*** Extracted information Section Begins ***

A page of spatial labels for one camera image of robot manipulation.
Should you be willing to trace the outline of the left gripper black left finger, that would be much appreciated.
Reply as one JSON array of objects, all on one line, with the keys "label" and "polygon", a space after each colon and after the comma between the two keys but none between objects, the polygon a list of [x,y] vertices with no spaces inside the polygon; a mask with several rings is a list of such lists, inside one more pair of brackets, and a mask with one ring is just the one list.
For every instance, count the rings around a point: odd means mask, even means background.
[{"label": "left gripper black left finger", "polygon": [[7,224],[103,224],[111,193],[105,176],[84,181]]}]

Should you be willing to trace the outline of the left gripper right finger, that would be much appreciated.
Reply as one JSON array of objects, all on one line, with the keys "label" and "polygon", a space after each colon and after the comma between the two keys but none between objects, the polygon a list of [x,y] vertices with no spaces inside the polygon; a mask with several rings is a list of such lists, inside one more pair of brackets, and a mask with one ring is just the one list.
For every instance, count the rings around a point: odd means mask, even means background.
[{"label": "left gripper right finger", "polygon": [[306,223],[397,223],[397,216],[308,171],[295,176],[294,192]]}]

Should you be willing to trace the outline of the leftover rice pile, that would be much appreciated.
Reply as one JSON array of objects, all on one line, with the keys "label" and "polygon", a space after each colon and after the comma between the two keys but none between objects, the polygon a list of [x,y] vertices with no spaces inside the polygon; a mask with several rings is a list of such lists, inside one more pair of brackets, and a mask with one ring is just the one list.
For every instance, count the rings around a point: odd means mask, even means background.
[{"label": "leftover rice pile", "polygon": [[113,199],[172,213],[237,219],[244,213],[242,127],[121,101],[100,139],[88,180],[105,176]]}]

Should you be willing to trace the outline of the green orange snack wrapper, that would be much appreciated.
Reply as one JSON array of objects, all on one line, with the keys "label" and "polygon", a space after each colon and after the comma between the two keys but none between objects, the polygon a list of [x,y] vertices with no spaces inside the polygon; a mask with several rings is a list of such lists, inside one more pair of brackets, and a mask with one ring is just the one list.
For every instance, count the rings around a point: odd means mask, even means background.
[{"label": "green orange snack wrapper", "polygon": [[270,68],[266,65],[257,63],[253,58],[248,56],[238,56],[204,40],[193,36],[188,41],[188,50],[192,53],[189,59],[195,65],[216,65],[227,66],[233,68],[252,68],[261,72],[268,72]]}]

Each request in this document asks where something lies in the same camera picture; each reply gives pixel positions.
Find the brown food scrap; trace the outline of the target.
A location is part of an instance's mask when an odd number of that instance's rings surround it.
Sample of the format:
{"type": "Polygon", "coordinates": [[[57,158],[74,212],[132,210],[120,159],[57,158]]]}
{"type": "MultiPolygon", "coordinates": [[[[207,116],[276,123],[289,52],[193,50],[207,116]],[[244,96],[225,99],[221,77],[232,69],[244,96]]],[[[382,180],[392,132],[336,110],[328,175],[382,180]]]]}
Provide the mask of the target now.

*** Extracted information Section Ends ***
*** Extracted information Section Begins ***

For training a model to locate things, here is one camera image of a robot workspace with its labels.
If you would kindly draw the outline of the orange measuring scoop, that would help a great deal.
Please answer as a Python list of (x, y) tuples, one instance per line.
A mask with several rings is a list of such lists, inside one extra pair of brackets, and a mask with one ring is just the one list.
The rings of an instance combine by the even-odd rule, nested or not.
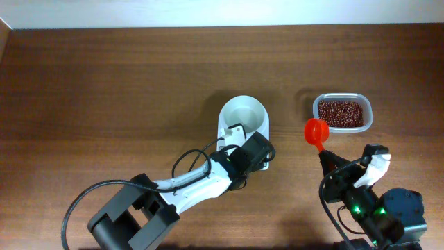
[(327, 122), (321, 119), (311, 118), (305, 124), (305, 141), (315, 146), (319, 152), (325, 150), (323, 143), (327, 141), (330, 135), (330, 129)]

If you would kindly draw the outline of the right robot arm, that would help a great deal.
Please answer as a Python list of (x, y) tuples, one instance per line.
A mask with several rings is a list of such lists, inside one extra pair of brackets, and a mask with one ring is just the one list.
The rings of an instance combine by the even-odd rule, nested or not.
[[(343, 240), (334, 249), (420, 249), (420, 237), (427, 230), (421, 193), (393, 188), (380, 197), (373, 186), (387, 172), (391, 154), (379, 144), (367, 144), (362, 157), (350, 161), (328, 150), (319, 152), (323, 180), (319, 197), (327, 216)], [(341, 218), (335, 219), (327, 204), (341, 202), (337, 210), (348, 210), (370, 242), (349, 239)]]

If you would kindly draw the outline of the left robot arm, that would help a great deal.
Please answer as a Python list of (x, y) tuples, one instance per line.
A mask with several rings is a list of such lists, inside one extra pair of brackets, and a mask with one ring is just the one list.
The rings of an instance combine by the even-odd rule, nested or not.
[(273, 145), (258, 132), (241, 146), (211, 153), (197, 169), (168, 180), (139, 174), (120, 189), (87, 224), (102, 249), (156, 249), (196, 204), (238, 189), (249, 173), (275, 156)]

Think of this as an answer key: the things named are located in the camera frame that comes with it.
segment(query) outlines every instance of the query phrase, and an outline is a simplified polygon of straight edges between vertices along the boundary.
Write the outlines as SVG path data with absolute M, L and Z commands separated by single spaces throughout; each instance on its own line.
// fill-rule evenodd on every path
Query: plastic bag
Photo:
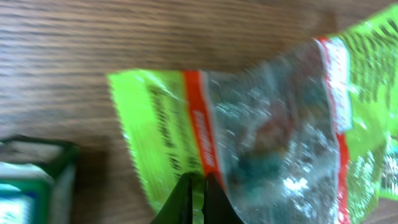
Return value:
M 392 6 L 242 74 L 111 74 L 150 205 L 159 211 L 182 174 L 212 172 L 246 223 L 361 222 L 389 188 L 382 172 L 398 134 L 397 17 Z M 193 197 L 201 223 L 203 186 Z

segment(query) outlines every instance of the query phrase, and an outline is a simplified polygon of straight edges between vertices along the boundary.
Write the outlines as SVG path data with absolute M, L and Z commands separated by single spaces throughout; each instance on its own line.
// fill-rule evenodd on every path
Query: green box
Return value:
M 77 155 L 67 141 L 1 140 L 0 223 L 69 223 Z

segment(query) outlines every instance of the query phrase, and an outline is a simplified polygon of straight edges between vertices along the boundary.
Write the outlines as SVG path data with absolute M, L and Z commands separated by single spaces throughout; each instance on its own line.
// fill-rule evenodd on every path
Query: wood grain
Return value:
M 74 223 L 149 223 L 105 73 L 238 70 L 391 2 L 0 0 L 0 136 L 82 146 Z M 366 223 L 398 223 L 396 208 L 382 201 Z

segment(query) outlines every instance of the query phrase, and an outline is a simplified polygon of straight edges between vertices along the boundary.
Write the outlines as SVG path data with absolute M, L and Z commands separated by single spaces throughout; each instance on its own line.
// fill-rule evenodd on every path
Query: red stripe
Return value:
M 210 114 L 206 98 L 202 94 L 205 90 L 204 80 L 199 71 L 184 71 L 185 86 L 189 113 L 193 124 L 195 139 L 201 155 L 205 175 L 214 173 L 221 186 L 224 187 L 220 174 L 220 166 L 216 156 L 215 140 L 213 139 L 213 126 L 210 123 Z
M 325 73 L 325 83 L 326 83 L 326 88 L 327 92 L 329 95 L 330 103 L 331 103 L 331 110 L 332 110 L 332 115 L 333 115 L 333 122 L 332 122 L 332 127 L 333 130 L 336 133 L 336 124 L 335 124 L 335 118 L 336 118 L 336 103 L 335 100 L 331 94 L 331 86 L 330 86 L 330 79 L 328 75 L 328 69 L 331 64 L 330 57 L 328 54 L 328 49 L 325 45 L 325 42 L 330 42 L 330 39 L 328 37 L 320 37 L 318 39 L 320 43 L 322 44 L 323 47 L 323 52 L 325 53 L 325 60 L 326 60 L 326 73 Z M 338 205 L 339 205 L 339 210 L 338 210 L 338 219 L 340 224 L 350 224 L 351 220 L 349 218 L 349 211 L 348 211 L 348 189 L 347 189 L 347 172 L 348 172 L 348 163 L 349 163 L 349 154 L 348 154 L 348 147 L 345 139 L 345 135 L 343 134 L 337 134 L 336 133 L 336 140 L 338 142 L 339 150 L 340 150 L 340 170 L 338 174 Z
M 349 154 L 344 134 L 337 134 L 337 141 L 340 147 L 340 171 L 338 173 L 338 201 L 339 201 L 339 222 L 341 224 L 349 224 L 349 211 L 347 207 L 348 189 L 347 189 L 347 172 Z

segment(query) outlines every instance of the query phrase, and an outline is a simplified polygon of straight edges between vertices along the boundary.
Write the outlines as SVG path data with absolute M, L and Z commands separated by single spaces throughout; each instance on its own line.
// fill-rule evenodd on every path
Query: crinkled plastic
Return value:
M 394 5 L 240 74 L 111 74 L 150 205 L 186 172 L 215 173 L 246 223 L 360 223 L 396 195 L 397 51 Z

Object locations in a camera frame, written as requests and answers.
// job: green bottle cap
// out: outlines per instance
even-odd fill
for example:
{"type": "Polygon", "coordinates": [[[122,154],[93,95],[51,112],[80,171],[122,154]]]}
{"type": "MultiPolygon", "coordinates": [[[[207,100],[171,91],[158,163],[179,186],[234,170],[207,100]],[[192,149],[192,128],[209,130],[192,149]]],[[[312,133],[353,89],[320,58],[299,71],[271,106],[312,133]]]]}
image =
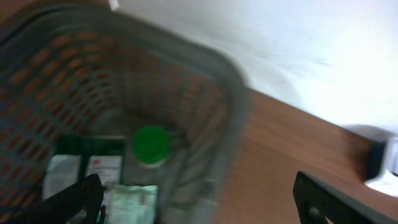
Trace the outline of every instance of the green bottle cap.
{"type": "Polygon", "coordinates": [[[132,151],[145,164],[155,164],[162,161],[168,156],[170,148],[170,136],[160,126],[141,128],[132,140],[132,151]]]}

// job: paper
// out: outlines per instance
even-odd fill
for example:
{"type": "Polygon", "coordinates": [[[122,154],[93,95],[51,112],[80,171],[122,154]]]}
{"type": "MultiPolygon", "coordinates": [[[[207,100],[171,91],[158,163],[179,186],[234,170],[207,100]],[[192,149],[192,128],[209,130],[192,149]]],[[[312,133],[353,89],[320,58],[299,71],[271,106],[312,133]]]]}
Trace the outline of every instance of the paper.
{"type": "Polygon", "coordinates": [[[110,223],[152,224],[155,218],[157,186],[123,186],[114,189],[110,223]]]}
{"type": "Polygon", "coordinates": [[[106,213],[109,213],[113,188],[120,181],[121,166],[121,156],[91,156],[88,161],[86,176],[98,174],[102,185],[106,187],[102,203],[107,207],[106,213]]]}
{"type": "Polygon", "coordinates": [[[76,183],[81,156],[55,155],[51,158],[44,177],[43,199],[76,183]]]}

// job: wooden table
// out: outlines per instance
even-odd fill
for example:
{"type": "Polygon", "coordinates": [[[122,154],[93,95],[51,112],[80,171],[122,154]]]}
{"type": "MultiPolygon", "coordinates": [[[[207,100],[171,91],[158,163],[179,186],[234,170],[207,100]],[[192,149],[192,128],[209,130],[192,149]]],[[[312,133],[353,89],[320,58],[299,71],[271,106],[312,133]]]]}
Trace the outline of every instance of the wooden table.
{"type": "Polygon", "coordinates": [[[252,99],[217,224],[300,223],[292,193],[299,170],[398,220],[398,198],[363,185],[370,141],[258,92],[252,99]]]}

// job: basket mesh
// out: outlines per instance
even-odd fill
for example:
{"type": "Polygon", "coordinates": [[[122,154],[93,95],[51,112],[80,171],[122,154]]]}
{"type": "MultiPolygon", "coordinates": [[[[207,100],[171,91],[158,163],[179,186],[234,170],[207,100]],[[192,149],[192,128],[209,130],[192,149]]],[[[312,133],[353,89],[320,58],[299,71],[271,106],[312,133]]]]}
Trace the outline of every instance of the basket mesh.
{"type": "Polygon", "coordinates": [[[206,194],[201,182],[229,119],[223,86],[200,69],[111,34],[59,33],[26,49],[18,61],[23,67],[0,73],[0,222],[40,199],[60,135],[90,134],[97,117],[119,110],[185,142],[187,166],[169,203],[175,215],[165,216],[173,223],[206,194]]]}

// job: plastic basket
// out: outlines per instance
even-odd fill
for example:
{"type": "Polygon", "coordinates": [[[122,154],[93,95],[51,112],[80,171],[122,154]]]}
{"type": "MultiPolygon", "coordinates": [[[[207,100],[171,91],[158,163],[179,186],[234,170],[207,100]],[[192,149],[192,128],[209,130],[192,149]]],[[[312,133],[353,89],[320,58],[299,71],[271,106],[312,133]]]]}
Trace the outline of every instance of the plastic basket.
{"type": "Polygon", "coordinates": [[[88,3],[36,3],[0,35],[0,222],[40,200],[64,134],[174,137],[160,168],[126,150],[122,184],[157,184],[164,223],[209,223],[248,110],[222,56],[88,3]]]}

*** Extracted information Section Ends ***

- Problem to solve -
All that should be written out is the stretch of lines above between the one holding "A page of spatial" and the one holding "Should you be willing to trace the outline of the leftover", inclusive, exactly as given.

- Solution for this exercise -
A page of spatial labels for one camera image of robot manipulation.
Should you be willing to trace the outline of the left gripper black left finger, that would be much appreciated.
Reply as one JSON array of objects, all on one line, with the keys "label" and "polygon", a space after each colon and after the comma between the two keys but none between objects, the polygon a list of [x,y] vertices with no spaces inside the polygon; a mask with several rings is a list of such lists, inside one more pair of brackets, and a mask with one ring is just the one list.
For every instance, count the rings around a point: odd means mask, even means background.
[{"label": "left gripper black left finger", "polygon": [[7,224],[103,224],[111,193],[105,176],[84,181]]}]

Should you be willing to trace the outline of the left gripper right finger, that would be much appreciated.
Reply as one JSON array of objects, all on one line, with the keys "label" and "polygon", a space after each colon and after the comma between the two keys but none between objects, the polygon a list of [x,y] vertices with no spaces inside the polygon; a mask with several rings is a list of such lists, inside one more pair of brackets, and a mask with one ring is just the one list.
For every instance, count the rings around a point: odd means mask, even means background.
[{"label": "left gripper right finger", "polygon": [[306,223],[397,223],[397,216],[308,171],[295,176],[294,192]]}]

Should you be willing to trace the outline of the leftover rice pile, that would be much appreciated.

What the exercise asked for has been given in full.